▶ **Data records**:
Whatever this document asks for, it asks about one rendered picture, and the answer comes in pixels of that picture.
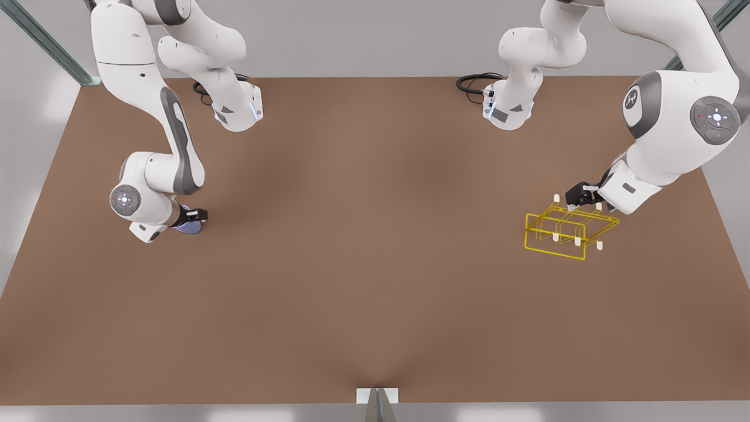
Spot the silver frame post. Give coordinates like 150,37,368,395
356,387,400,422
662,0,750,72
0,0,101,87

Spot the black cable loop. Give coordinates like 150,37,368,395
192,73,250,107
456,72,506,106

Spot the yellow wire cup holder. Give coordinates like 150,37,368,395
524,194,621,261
--
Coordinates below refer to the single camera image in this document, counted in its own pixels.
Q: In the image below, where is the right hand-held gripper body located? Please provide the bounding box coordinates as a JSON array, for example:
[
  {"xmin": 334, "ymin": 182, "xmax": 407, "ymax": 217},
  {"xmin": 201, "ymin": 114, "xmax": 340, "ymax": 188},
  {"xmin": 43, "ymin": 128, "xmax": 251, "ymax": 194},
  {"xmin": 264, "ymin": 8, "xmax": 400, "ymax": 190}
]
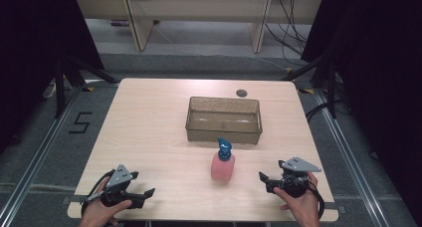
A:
==
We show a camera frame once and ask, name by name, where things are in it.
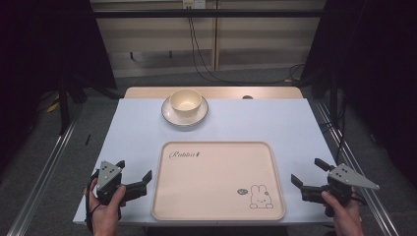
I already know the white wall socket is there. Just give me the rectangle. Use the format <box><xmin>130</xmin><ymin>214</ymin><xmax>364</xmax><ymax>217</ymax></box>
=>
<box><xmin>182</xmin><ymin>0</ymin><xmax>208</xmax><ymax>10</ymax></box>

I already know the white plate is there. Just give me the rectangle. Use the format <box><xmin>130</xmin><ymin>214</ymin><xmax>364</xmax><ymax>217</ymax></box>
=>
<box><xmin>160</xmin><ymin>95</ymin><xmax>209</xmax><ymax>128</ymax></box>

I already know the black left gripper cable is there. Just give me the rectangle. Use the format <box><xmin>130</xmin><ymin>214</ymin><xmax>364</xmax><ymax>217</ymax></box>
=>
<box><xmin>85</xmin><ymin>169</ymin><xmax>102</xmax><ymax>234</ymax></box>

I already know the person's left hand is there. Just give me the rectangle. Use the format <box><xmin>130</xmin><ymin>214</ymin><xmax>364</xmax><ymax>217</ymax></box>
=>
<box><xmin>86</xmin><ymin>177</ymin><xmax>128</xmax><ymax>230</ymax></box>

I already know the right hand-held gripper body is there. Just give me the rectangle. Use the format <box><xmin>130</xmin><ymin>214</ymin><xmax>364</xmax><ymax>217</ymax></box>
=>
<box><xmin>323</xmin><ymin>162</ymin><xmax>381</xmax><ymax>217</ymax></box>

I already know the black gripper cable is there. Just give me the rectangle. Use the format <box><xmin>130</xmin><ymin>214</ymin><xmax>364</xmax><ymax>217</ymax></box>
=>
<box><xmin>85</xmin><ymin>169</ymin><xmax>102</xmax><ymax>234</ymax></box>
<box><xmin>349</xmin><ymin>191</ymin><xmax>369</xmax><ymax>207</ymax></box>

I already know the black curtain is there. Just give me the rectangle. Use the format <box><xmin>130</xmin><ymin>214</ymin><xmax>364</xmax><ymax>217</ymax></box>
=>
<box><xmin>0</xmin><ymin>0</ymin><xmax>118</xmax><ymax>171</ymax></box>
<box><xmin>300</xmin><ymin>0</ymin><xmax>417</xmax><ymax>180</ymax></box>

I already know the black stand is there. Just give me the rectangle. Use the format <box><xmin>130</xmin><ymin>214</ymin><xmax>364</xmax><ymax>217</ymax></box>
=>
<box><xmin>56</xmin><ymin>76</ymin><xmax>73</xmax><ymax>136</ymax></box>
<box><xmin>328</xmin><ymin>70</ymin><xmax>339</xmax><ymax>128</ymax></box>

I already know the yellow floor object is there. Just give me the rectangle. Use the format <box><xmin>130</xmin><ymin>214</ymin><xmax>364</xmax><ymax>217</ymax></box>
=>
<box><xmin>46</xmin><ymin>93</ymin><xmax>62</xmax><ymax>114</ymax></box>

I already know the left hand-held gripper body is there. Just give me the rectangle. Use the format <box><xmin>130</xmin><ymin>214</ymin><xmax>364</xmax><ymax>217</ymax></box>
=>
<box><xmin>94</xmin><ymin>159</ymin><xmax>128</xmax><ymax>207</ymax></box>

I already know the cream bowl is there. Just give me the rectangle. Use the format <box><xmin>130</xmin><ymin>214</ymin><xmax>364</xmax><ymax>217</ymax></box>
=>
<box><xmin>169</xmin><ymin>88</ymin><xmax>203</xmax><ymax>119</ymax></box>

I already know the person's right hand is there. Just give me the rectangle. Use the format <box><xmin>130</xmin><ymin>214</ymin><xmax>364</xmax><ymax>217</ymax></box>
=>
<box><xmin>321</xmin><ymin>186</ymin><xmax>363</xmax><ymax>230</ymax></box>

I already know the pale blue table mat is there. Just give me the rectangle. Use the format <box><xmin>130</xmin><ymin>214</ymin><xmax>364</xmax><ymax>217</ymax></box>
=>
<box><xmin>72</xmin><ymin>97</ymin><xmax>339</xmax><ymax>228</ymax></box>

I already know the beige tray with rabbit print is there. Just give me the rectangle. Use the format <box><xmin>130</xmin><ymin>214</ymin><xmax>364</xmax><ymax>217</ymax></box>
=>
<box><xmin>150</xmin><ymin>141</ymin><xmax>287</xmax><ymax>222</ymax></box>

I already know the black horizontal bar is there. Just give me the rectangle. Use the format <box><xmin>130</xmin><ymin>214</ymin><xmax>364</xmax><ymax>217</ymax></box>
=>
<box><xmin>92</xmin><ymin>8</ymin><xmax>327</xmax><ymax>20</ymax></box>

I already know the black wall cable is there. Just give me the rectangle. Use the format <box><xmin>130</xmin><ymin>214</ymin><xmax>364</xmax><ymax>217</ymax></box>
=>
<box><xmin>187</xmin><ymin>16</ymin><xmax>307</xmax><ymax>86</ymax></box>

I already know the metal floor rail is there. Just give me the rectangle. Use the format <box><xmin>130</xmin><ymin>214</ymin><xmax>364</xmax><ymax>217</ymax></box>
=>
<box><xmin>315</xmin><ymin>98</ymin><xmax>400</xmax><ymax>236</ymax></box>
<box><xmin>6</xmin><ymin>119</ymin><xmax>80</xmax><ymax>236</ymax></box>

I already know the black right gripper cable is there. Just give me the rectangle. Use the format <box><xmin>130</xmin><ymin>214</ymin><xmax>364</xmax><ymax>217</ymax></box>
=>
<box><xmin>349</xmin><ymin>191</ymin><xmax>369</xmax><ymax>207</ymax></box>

▶ **Problem requirements**:
If a line above holds the string "pixels", copy it out.

▶ **Solution**:
Whatever this document asks for, it asks about one rendered picture, and the answer comes in pixels of that picture.
Coordinates below refer to the single camera image in this document, counted in its own pixels.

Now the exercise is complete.